Box plots

Figure 1 below shows the distribution in the normalized frequencies for each of the eight swear/taboo word forms displayed as box plots, visualizing the variation in swear/taboo word usage between different episodes/series.1 Frequencies were normalized per 10,000 words per episode – for instance, a raw frequency of three in an episode that contains 3,110 words corresponds to a normalized frequency of 9.6.

The X-axis shows the word form, while the Y-axis displays the normalized frequency values of the word forms in each episode. The rectangle or box represents the interquartile range (IR), while the thick line inside the rectangle shows the median value of the data.2 The horizontal lines outside, but linked to the rectangle, show those maximum (line above rectangle) and minimum (line below rectangle) values which are no greater than 1.5 times the interquartile range. Circles above the rectangle indicate outliers, while stars show extremes.3

The larger the box and extent between the minimum and maximum lines (the ‘whiskers’), the wider the range of variation in the data; i.e., the more varied is the dataset. Thus, in Figure 1 fuck and fucking show most variation and bitch, damn and hell show least variation. In addition, the episode from Eastbound & Down (with a ‘sweary’ character in the form of Kenny) is an outlier for two of the forms (ass and shit) and an extreme case for fucking, while the episode from True Blood is an outlier for bitch, damn and hell.

Figure 1 Eight swear/taboo word forms (boxplots)

In sum, the boxplots (and the histograms) show that there is a considerable amount of variation in the data (between episodes) and that different swear/taboo words behave very differently. Generalizations about all swear/taboo words in TV series should not ignore or downplay such variation.

Notes

1 Zero occurrences are not included in this dataset – in other words, this visualization relates to those episodes where the respective word occurs at least one. This results in a variable number of episodes being included in the box plot for each word form. All calculations are based on normalized frequency (occurrence of the word form per 10,000 words in the episode) – after data were analysed as described in this document. Visualizations were produced using SPSS (simple boxplot); data were imported into SPSS from Excel using the default settings. I am very grateful to Dr Kayla Maloney, Data Analysis Officer at the University of Sydney, for help and advice throughout this process. For information on SPSS boxplots I also consulted http://web.mit.edu/11.220/www05/brushup/spss/boxplot.htm.

2 The interquartile range is based on dividing the values in a dataset into four sections (quartiles), and contains the middle 50% of records. The interquartile range is based on the dataset itself and depends on arranging the values in order of magnitude:

The lower quartile is found one quarter of the way along a dataset when the values have been arranged in order of magnitude; the upper quartile is found three quarters along the dataset. Therefore, the upper quartile lies half way between the median and the highest value in the dataset whilst the lower quartile lies halfway between the median and the lowest value in the dataset. The inter-quartile range is found by subtracting the lower quartile from the upper quartile.
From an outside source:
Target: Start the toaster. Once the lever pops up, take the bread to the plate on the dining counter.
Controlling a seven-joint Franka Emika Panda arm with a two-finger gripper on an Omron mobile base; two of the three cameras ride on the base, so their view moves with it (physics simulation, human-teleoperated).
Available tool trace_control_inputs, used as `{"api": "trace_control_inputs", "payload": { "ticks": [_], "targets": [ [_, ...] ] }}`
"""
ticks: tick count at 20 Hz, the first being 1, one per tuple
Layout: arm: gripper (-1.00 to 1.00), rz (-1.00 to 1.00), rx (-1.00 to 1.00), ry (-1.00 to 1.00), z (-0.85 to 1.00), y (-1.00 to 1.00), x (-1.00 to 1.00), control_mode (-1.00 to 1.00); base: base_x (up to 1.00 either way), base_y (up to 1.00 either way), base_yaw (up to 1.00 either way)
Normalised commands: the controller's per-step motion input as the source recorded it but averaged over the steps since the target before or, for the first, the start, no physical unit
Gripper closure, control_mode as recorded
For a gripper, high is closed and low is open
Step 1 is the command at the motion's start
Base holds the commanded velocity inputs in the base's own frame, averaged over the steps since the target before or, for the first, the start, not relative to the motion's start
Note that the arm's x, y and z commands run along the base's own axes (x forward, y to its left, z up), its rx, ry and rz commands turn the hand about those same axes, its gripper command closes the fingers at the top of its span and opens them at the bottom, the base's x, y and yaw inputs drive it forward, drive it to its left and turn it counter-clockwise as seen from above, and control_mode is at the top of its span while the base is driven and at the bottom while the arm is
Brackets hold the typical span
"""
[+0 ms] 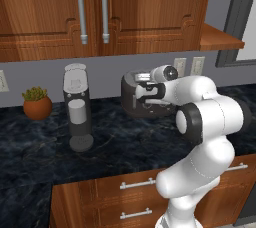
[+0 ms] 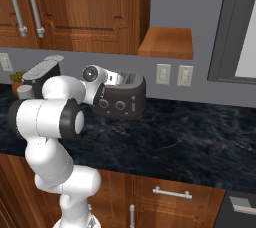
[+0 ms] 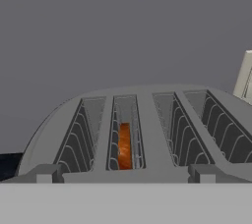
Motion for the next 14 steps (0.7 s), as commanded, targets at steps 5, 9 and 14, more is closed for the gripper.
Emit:
{"api": "trace_control_inputs", "payload": {
  "ticks": [5,9,14],
  "targets": [
    [-1.00,0.00,0.00,0.00,0.00,0.00,0.00,-1.00,0.00,0.00,0.00],
    [-1.00,0.00,0.00,0.00,0.00,0.00,0.00,-1.00,0.00,0.00,0.00],
    [-1.00,0.00,0.00,0.00,0.00,0.00,0.00,-1.00,0.00,0.00,0.00]
  ]
}}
(https://www2.le.ac.uk/offices/ld/resources/numerical-data/variability)

The median = ‘the central score of the distribution, with half of the scores being above the median and half falling below.’ (Oakes 1998: 2). It can be considered a proxy for overall frequency. That is, a dataset with a higher median is likely to have a higher overall normalized frequency of occurrence.

3 Outliers = values between 1.5-3 times the interquartile range; extremes = values more than 3 times the interquartile range.

References

Oakes, Michael 1998. Statistics for Corpus Linguistics. Edinburgh: Edinburgh University Press.